Not too long after we arrived, someone proposed a game of Uno, and I countered with Coloretto, which I'd brought with me. As soon as people were talking to me, I could effortlessly interact with them, but if he hadn't spoken up, I wouldn't have either. We got five players and a couple tables and started setting things up. I introduced myself, explained the rules, and the game progressed as if we were all friends. Once we had a purpose—to play Coloretto—my conversational difficulties dissolved entirely.
But Jason and that ex-coworker weren't technically the only people I knew there. I had also talked to one of the other guys before: not in person, only online. When I saw a few minutes after arriving that he was there, I planned on going over to say hi and start a conversation. I planned this for four hours and it never happened. Many times I had completely resolved and decided that I was going to walk over there and talk to him, maybe shake his hand or something; say "hey, I'm Travis, remember me? ...nice to meet you." I couldn't actually do it. I would turn in that direction and tell my legs to start moving, and they'd remain motionless. I was physically unable to go over and talk to him. And this wasn't even someone new: I knew his name, the games he plays, his Starcraft II character's name, and all sorts of things that one could start a small-talk conversation on.

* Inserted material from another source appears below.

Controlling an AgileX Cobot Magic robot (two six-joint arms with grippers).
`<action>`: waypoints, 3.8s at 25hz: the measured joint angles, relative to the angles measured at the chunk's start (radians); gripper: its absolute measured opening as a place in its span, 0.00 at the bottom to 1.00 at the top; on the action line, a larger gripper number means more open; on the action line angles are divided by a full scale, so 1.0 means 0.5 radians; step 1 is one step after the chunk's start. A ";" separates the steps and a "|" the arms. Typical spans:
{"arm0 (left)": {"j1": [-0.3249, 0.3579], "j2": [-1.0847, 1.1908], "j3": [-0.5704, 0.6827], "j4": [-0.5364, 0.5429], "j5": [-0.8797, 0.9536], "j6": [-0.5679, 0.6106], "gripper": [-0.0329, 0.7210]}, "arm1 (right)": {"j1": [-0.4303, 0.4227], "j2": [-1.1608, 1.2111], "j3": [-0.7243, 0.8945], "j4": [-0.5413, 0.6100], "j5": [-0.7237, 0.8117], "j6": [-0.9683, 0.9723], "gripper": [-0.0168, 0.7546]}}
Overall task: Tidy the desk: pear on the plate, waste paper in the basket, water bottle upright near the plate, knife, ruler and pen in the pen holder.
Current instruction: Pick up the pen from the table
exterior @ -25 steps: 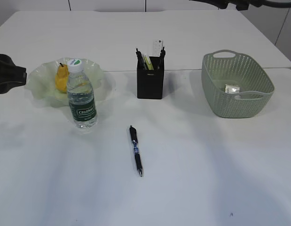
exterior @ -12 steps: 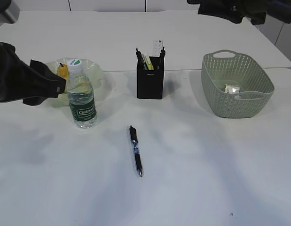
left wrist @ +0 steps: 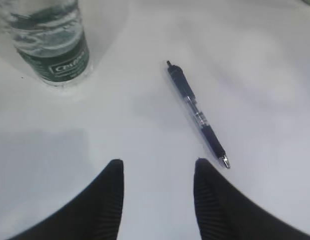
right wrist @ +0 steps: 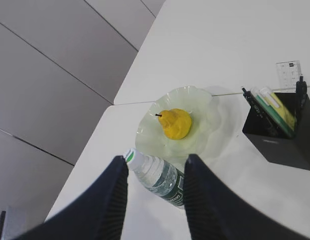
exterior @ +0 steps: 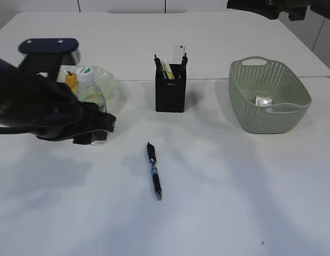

Several factors conspired to bolster my shyness this time. At first he was in a group, and it would have been perhaps rude to interrupt a conversation just to introduce myself. But many people in this sort of social situation will immediately leave one group and join another effortlessly. This was a conscious block: I told myself that if I waited for him to be alone I'd never have a chance to talk, so I'd just have to go mingle and wait for a chance to talk, and that was that. I got over it. I already knew this person and I'd come up with a plan, so it'd be easy to go chat. Simple! Of course that didn't happen.
Another problem was that this guy is attractive. Like, really hot... Mr. April 2011 kind of hot. I have a really hard time talking to attractive people. It's not even solely people I am actually attracted to myself: I was at a party about a year ago with a quite good-looking girl I'd talked with like a hundred times before. She works at the gym and we talk all the time there and she's very lovely and friendly, and at this party it was challenging to bring myself to talk to her. (I don't recall if I ever actually did.) Why can I talk to her at the gym? I don't have to; I could easily just be as cold and rude as the other patrons there. I never had any trouble at all talking to people working at Burger King or the grocery store checkout lanes or the deli or Microsoft. Something about parties and bars in particular must scare me, because I don't seem to have the same problem at a workplace.
It seems that with sufficient willpower, I can overcome a few of my difficulties talking to people (unknown people, unknown places, parties/bars, attractive people), but not all of them, and when that willpower falls short, I end up just standing there, seemingly paralyzed. I try to move my legs to walk toward someone, try to open my mouth to talk to them, but nothing happens, and it starts to freak me out. I have enough weird and adorable little personality quirks that I've come to love and accept, but this one in particular angers and scares me. I hate it. I don't want to be this way.